Here's a quick proof of concept:

Add-Type @'
    using System;
    using System.Management.Automation;

    [Cmdlet("Start", "Process", DefaultParameterSetName = "ArgString")]
    public class StartProcessCommand : PSCmdlet {

        [Parameter(Position = 0)]
        public string FilePath { get; set; }

        [Parameter(ParameterSetName = "ArgArray", Position = 1)]
        [Alias("Arga")]
        public string[] ArgumentArray { get; set; }

        [Parameter(ParameterSetName = "ArgString", Position = 1)]
        [Alias("Args", "ArgumentList")]
        // string-array-to-string-scalar transformation attribute would go here.
        public string ArgumentString { get; set; }

        protected override void ProcessRecord() {
          WriteObject(ParameterSetName);
        }
    }
'@ -PassThru | % Assembly | Import-Module

Typing Start-Process foo -a<tab> then cycles through the parameters in the following order:
-ArgumentArray, -Arga, -ArgumentString, -Args, and, finally, the de-emphasized original parameter name,
-ArgumentList.

That is, we would correctly prioritize the new parameter.

Sadly, the _positional_ use of the arguments parameter must continue to default to -ArgumentList (-ArgumentString), so as not to break existing code.

@PowerShell/powershell-committee need to review a new proposed parameter to accept an array of args passed as an array of args

@PowerShell/powershell-committee reviewed this, we would prefer to have a switch rather than a new parameter that changes the behavior to -ArgumentList rather than cause confusion to users between -ArgumentList vs -ArgumentArray. However, we couldn't come up with a good switch name to describe the behavior to the user without being overly verbose so open to any suggestions.

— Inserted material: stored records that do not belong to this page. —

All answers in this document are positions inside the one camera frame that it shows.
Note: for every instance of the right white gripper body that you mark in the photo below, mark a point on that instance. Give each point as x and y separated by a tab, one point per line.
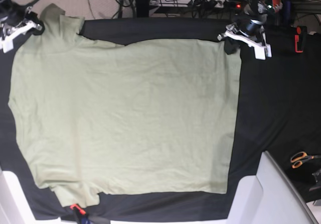
9	33

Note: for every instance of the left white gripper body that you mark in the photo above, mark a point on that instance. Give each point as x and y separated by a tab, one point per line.
254	38

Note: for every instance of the green T-shirt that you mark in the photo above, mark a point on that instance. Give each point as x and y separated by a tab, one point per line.
97	117

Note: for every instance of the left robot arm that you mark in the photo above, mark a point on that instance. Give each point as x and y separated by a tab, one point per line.
248	27

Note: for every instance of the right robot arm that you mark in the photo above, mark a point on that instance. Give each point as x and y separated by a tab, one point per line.
18	20

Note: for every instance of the red clamp right edge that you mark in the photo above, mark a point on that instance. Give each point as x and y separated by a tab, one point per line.
300	38

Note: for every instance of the red clamp edge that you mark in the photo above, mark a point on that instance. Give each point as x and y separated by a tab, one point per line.
300	38
78	209

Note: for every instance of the white plastic bin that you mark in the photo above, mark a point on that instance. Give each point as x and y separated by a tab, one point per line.
268	197

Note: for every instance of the red clamp front edge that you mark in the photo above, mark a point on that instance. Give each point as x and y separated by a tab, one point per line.
78	209

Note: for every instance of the orange handled scissors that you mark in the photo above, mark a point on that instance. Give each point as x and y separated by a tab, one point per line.
300	158

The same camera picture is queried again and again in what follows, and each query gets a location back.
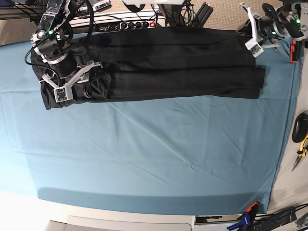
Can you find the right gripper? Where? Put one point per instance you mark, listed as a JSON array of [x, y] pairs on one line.
[[66, 71]]

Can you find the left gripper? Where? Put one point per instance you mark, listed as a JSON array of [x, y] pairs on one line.
[[260, 28]]

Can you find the black T-shirt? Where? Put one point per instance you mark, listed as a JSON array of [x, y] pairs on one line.
[[166, 62]]

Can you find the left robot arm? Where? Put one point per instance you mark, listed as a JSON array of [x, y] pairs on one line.
[[284, 22]]

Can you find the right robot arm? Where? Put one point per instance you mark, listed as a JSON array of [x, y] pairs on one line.
[[53, 37]]

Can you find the orange black clamp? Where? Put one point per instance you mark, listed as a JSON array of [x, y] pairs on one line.
[[295, 50]]

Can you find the white power strip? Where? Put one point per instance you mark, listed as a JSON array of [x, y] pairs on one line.
[[111, 22]]

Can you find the black computer mouse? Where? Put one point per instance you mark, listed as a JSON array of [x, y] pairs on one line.
[[300, 128]]

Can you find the teal table cloth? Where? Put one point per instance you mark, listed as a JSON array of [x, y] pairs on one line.
[[202, 155]]

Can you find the orange blue spring clamp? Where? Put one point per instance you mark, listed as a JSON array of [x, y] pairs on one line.
[[246, 219]]

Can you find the black plastic bag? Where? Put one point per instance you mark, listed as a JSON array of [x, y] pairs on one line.
[[272, 222]]

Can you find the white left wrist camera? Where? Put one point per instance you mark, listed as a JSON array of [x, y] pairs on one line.
[[254, 48]]

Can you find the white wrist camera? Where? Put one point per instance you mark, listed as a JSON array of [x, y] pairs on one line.
[[63, 94], [254, 48]]

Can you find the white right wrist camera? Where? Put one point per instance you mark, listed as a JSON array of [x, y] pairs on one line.
[[63, 94]]

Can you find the black aluminium extrusion frame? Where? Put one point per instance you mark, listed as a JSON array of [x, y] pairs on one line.
[[203, 14]]

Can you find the yellow handled pliers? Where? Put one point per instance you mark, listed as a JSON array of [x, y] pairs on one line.
[[301, 153]]

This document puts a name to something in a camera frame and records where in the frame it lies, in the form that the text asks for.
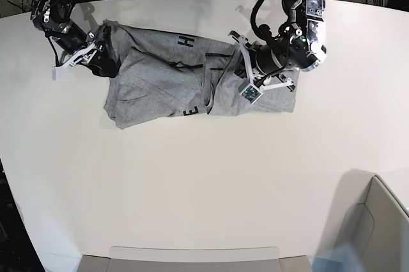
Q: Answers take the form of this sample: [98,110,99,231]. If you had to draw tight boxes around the grey chair at right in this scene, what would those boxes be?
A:
[331,176,408,271]

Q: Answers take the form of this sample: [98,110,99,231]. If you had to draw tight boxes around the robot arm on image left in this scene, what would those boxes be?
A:
[31,0,119,79]

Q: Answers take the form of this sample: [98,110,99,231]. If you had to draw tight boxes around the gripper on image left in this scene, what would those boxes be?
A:
[52,24,120,78]

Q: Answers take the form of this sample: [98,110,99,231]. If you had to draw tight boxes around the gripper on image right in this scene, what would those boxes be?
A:
[229,31,295,92]

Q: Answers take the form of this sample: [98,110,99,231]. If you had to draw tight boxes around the grey chair at front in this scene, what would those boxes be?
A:
[77,246,312,271]

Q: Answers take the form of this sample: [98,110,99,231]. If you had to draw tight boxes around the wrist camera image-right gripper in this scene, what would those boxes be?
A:
[238,82,263,104]

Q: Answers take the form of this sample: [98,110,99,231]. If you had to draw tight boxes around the grey chair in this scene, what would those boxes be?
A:
[77,246,312,271]
[331,176,408,271]

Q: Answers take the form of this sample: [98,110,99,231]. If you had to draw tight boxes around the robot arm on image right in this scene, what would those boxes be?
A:
[230,0,327,102]

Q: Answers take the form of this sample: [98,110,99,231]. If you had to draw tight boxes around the grey T-shirt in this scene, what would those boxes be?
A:
[103,21,296,129]

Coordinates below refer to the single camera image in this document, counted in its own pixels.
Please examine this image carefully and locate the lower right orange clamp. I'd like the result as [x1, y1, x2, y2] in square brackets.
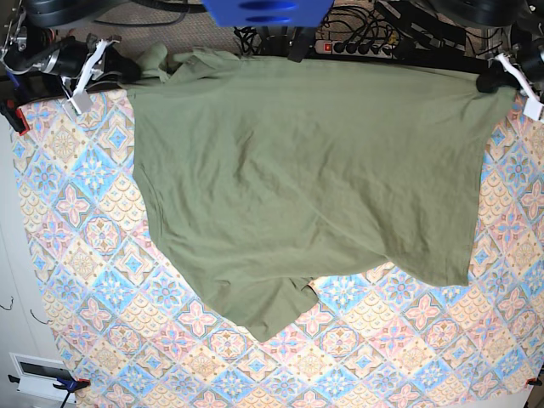
[525, 377, 543, 387]

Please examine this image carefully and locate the white power strip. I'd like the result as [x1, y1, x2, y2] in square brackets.
[314, 40, 393, 59]

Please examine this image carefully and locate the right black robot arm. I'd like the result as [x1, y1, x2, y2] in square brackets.
[1, 1, 120, 91]

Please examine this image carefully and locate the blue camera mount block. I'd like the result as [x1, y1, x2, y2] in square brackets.
[202, 0, 334, 28]

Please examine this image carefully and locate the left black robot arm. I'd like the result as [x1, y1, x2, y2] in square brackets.
[464, 1, 543, 95]

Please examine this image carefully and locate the patterned tile tablecloth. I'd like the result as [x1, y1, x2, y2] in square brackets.
[9, 91, 543, 407]

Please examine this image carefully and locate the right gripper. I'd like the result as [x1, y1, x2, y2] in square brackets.
[42, 36, 142, 88]

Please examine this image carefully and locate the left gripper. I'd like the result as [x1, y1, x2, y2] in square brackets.
[476, 46, 543, 93]

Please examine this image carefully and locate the white wall outlet box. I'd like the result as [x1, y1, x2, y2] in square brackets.
[8, 352, 72, 402]

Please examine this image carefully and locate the olive green t-shirt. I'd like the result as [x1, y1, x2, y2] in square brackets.
[127, 49, 515, 342]

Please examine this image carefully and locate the lower left table clamp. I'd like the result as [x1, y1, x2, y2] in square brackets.
[8, 375, 91, 393]

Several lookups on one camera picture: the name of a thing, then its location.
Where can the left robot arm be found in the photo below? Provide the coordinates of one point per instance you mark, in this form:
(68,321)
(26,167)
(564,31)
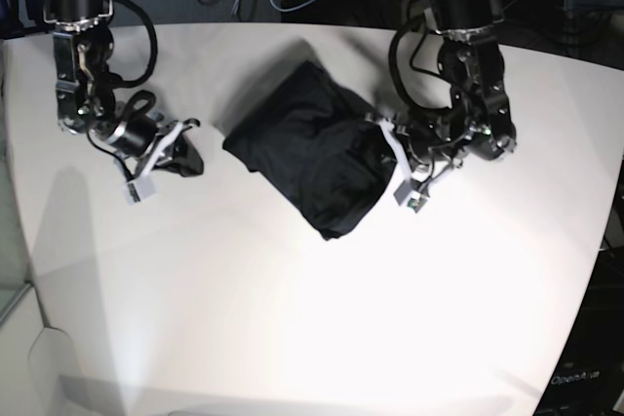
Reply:
(429,143)

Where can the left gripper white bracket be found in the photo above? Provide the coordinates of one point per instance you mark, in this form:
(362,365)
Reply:
(421,169)

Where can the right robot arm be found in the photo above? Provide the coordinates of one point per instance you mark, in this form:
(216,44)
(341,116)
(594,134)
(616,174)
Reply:
(119,117)

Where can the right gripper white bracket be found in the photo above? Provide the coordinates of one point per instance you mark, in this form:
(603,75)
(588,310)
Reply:
(155,146)

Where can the black OpenArm case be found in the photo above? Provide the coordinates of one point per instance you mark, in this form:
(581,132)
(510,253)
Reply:
(588,378)

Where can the dark navy long-sleeve shirt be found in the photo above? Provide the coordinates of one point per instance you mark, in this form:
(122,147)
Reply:
(312,140)

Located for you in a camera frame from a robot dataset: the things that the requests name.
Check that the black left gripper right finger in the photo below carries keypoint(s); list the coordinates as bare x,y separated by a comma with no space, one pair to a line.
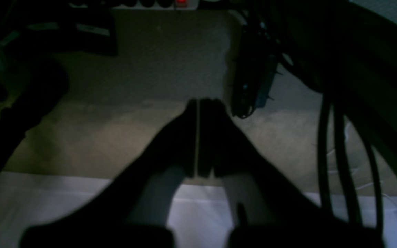
270,211

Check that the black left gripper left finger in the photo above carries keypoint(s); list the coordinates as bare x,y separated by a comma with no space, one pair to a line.
132,211

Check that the dark robot arm base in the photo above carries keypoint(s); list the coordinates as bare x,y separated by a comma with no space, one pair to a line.
256,67

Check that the white power strip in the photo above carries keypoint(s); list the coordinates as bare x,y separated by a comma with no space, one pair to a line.
181,5

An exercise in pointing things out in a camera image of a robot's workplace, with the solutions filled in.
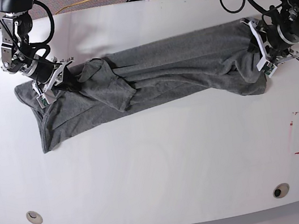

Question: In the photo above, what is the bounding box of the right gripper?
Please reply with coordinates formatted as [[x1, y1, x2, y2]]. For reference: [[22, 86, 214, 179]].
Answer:
[[27, 57, 82, 96]]

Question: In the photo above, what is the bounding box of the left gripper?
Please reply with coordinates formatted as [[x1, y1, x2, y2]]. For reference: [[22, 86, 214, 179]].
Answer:
[[240, 18, 299, 71]]

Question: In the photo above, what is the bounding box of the grey t-shirt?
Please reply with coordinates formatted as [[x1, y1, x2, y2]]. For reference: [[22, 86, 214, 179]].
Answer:
[[14, 20, 267, 153]]

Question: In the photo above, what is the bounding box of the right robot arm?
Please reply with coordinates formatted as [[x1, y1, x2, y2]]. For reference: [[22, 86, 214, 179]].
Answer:
[[0, 0, 81, 103]]

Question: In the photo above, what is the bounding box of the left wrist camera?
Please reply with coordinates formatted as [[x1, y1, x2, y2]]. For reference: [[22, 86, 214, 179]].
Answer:
[[257, 61, 277, 78]]

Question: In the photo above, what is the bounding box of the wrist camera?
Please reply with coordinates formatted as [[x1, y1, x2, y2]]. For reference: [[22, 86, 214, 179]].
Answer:
[[36, 90, 57, 109], [257, 61, 277, 78]]

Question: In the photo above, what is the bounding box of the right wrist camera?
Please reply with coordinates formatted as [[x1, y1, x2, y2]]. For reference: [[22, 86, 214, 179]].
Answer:
[[36, 90, 57, 109]]

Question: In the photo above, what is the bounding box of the yellow cable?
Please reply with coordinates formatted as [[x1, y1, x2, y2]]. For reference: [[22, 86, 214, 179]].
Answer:
[[53, 0, 104, 15]]

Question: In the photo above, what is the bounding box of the left table cable grommet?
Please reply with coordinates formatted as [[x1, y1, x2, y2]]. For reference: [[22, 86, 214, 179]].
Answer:
[[26, 211, 43, 224]]

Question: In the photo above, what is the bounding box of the table cable grommet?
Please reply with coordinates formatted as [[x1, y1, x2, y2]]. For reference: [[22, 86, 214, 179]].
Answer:
[[26, 211, 43, 224], [273, 183, 290, 199]]

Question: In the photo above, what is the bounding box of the right table cable grommet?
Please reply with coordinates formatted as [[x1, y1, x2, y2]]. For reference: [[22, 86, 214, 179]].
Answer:
[[273, 183, 290, 199]]

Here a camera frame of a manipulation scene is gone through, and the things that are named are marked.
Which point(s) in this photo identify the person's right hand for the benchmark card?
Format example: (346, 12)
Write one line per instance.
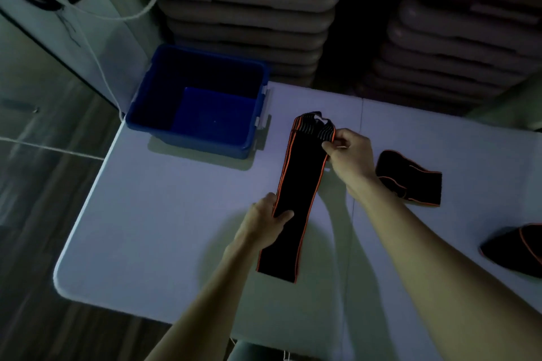
(350, 162)

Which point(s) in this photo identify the person's left forearm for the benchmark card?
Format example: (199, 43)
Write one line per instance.
(203, 303)

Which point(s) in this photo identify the person's right forearm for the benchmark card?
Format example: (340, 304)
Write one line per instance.
(449, 280)

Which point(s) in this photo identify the person's left thumb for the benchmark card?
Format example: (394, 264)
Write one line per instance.
(283, 217)

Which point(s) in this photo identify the person's right thumb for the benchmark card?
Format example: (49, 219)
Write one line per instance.
(332, 146)

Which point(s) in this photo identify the person's left hand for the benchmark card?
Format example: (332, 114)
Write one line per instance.
(259, 224)

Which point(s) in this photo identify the blue plastic bin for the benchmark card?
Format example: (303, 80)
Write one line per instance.
(199, 102)

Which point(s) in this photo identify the white cabinet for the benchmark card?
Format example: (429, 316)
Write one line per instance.
(76, 30)

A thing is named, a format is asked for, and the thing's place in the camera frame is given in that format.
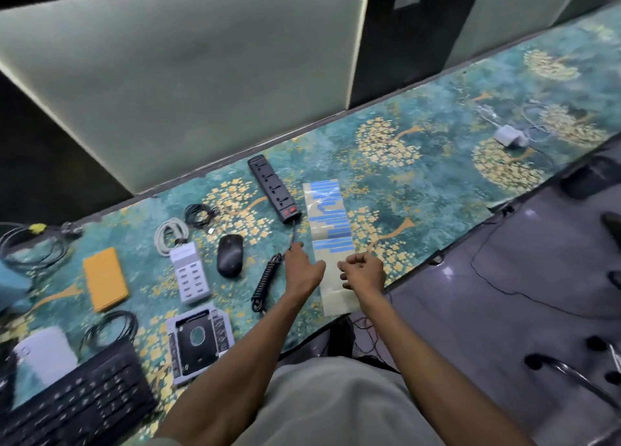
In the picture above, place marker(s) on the black power strip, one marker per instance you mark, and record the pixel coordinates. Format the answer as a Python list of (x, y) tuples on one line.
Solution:
[(274, 188)]

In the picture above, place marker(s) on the person's grey shirt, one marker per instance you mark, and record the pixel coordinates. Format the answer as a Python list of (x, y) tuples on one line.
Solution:
[(330, 404)]

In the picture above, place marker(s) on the person's right hand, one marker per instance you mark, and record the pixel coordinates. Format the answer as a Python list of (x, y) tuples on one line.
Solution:
[(367, 275)]

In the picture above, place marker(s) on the teal floral table cover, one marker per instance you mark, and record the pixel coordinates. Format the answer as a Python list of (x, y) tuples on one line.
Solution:
[(427, 169)]

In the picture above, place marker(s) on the person's left forearm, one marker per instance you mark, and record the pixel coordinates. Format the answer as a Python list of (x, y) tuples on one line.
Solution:
[(242, 373)]

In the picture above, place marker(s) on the black office chair base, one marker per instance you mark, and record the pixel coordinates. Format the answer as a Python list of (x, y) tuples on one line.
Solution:
[(572, 370)]

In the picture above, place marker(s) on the person's right forearm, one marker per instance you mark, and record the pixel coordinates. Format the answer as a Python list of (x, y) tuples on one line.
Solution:
[(427, 368)]

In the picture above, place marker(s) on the white multi-port charger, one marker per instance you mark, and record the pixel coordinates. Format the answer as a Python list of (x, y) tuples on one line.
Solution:
[(190, 272)]

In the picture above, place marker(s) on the silver drive caddy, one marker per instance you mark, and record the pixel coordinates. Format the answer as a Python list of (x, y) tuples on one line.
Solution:
[(180, 351)]

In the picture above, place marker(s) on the black computer mouse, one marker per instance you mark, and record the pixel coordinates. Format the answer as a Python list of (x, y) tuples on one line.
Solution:
[(229, 255)]

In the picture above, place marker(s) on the white power adapter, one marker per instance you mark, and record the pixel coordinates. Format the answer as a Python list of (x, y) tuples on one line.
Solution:
[(509, 135)]

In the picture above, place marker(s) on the person's right fingers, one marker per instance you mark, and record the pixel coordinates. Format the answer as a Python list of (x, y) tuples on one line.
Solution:
[(346, 273)]

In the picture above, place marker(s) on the black keyboard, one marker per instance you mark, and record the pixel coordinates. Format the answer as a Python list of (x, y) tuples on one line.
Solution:
[(82, 402)]

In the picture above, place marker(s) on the white rounded device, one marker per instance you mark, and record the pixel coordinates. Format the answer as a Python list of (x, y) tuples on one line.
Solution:
[(46, 356)]

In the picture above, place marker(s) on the person's left hand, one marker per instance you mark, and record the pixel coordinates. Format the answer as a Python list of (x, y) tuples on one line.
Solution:
[(301, 276)]

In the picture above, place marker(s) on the person's left thumb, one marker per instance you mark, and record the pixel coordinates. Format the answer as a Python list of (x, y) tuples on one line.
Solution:
[(319, 269)]

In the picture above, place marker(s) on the black box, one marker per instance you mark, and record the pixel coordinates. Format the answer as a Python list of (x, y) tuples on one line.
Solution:
[(589, 176)]

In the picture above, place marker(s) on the sheet of blue stickers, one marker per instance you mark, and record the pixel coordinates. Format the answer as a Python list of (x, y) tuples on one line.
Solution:
[(329, 217)]

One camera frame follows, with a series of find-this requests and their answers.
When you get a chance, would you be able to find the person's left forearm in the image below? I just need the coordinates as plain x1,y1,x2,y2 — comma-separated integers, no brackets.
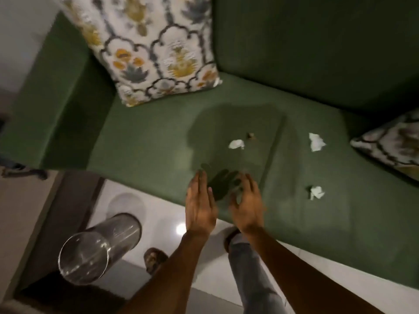
118,228,211,314

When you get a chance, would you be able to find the dark floral patterned cushion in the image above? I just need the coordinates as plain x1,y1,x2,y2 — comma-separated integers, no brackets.
350,108,419,181

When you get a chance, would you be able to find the person's right forearm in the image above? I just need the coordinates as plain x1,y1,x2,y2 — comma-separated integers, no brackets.
240,225,385,314

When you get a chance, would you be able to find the person's brown sandal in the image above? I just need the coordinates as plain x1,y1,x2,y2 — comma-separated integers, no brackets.
223,227,242,253
143,248,169,276

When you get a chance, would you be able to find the green fabric sofa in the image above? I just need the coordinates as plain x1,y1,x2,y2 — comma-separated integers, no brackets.
0,0,419,290

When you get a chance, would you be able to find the person's grey trouser leg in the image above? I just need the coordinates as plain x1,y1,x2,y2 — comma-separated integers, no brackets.
228,233,288,314

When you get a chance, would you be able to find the person's left hand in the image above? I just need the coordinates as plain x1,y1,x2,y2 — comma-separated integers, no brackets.
185,170,219,237

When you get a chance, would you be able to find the large floral patterned cushion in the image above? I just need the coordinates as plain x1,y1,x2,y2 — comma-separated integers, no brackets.
59,0,223,108

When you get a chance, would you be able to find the person's right hand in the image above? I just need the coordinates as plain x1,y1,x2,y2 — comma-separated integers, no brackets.
229,173,266,234

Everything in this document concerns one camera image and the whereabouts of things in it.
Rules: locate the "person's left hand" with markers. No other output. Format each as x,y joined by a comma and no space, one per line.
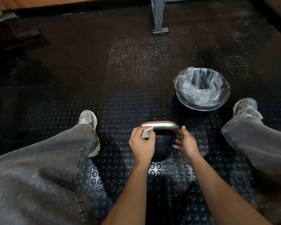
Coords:
141,147

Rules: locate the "person's grey sneaker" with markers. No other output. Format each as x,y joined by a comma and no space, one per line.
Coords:
245,107
89,119

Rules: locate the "grey metal frame post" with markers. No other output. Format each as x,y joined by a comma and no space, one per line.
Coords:
158,14

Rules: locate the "black gym equipment base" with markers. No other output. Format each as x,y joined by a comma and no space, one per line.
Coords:
16,32

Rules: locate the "person's right grey sneaker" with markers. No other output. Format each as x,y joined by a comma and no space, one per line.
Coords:
245,107

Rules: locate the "person's right leg in jeans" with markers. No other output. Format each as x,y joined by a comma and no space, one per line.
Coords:
264,147

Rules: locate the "black trash bin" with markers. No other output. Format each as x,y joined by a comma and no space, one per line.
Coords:
189,117

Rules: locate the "person's left forearm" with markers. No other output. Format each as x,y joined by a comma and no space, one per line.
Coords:
131,196

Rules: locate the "clear plastic bin liner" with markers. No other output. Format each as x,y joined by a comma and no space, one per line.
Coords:
201,89

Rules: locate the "person's right hand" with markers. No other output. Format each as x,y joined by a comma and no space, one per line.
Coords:
188,146

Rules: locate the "white wipe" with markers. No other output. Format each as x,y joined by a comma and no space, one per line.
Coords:
146,133

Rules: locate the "person's right forearm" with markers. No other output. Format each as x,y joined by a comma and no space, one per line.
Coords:
220,194

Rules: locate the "person's leg in jeans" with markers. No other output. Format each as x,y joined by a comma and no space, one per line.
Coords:
37,175
264,147

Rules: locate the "person's left grey sneaker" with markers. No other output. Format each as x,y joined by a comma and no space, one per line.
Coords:
89,119

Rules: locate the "person's left leg in jeans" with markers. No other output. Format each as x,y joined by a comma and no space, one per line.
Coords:
37,175

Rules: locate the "person's left thumb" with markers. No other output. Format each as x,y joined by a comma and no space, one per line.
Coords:
151,136

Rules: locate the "person's right thumb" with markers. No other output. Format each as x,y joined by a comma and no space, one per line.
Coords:
177,146

New behavior is a preferred behavior so the new switch looks like an extra parameter in scripts.
How are we going to get rid of it after the transition period? Maybe revert the switch logic? For backward compatibility users could add the switch.
Although I would just prefer the new parameter ArgumentArray. I don't think that it will confuse users if we explicitly say in helps that user should use ArgumentArray instead of ArgumentList.

The path through a new parameter rather than a switch seems clearer to me:

  • Add a new parameter ArgumentArray (or Arguments, or whatever) with a separate parameter set
  • Positional binding continues to be the old parameter
  • In a later PowerShell version we make the breaking change to make the positional argument refer to the new parameter

I also think that a new switch is the wrong way to go.

Note that the feared name confusion could be minimized based on the above proposal: rename -ArgumentList to
-ArgumentString and make -ArgumentList an _alias_ for it, for _programmatic_ backward compatibility.

With the renamed parameter, the syntax diagram would then only show -ArgumentString, which can be documented as such.

The new parameter thing sounda good to me. Adding it to my PR to reduce the scope of that experimental switch.